Sabemos agora que parte do valor de fio os meios de produção algodão e fuso formam. É igual a 12 sh. ou à materialização de dois dias de trabalho. Trata-se pois agora da parte de valor que o trabalho do próprio fiandeiro acrescenta ao algodão.
Temos agora de considerar este trabalho de um ponto de vista totalmente diferente do que durante o processo de trabalho. Aí, tratava-se da actividade, conforme a um fim, de transformar algodão em fio. Quanto mais conforme a esse fim for o trabalho, tanto melhor é o fio, pressupostas como invariáveis todas as outras circunstâncias. O trabalho do fiandeiro era especificamente diverso de outros trabalhos produtivos, e a diversidade revelava-se subjectiva e objectivamente na finalidade particular da fiação, no seu modo particular de operação, na natureza particular dos seus meios de produção, no valor de uso particular do seu produto. Algodão e fusos servem de meio de vida ao trabalho de fiação, mas não se pode fazer com eles canhões estriados. Na medida em que o trabalho do fiandeiro é, pelo contrário, formador de valor, i. é, fonte de valor, não é de modo algum diverso do trabalho do perfurador de canhões ou, mais perto do nosso caso, dos trabalhos do plantador de algodão e do fabricante de fusos, realizados nos meios de produção do fio.
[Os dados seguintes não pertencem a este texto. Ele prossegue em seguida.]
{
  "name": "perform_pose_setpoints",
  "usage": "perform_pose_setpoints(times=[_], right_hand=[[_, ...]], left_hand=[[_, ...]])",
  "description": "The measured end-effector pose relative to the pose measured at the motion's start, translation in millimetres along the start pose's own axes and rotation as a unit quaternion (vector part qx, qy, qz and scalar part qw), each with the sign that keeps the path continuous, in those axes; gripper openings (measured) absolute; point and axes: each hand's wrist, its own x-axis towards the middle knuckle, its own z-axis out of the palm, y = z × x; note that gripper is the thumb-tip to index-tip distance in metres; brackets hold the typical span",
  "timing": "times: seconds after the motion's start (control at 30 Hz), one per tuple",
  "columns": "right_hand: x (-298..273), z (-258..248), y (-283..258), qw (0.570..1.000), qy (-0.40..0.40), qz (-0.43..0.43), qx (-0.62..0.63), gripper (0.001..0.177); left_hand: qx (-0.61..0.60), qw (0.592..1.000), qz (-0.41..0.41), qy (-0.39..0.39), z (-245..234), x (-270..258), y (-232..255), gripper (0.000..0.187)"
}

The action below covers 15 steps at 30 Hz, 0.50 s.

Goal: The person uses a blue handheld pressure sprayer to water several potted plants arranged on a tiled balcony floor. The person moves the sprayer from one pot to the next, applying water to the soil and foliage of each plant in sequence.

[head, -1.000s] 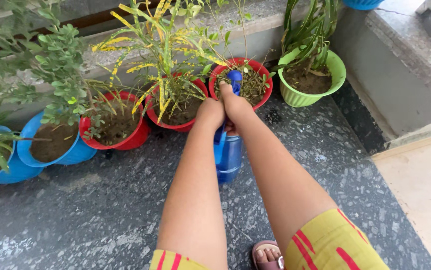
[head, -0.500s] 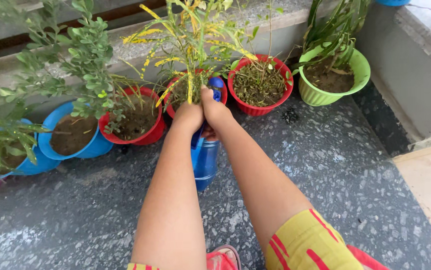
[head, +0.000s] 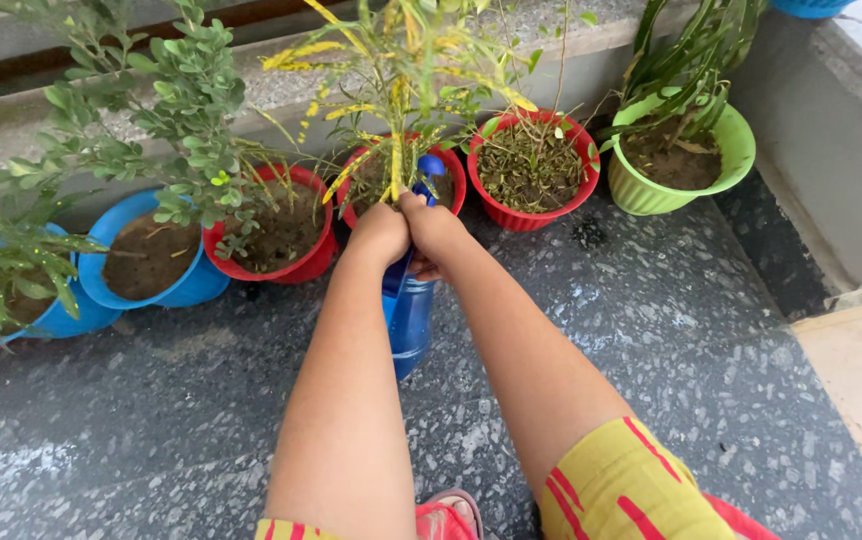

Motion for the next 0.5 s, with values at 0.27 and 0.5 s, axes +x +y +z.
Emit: perform_pose_setpoints(times=[0.27, 0.5], right_hand=[[-21.6, -13.4, -11.7, 1.000, -0.005, -0.004, 0.000, 0.092], [-17.6, -19.9, -8.0, 0.999, -0.001, -0.042, -0.021, 0.075]], left_hand=[[-0.053, 0.997, -0.052, 0.015, -7.6, -19.2, 28.0, 0.080], [-0.152, 0.986, -0.024, -0.059, -9.3, -30.0, 36.5, 0.064]])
Só devido a esta identidade, plantar algodão, fabricar fusos e fiar podem constituir partes apenas quantitativamente diversas do mesmo valor total, do valor de fio. Já não se trata aqui da qualidade, da índole e do conteúdo do trabalho, mas apenas da sua quantidade. Esta há simplesmente que contá-la. Admitimos que o trabalho de fiação é trabalho simples, trabalho social médio. Ver-se-á mais tarde que a suposição contrária em nada altera a questão.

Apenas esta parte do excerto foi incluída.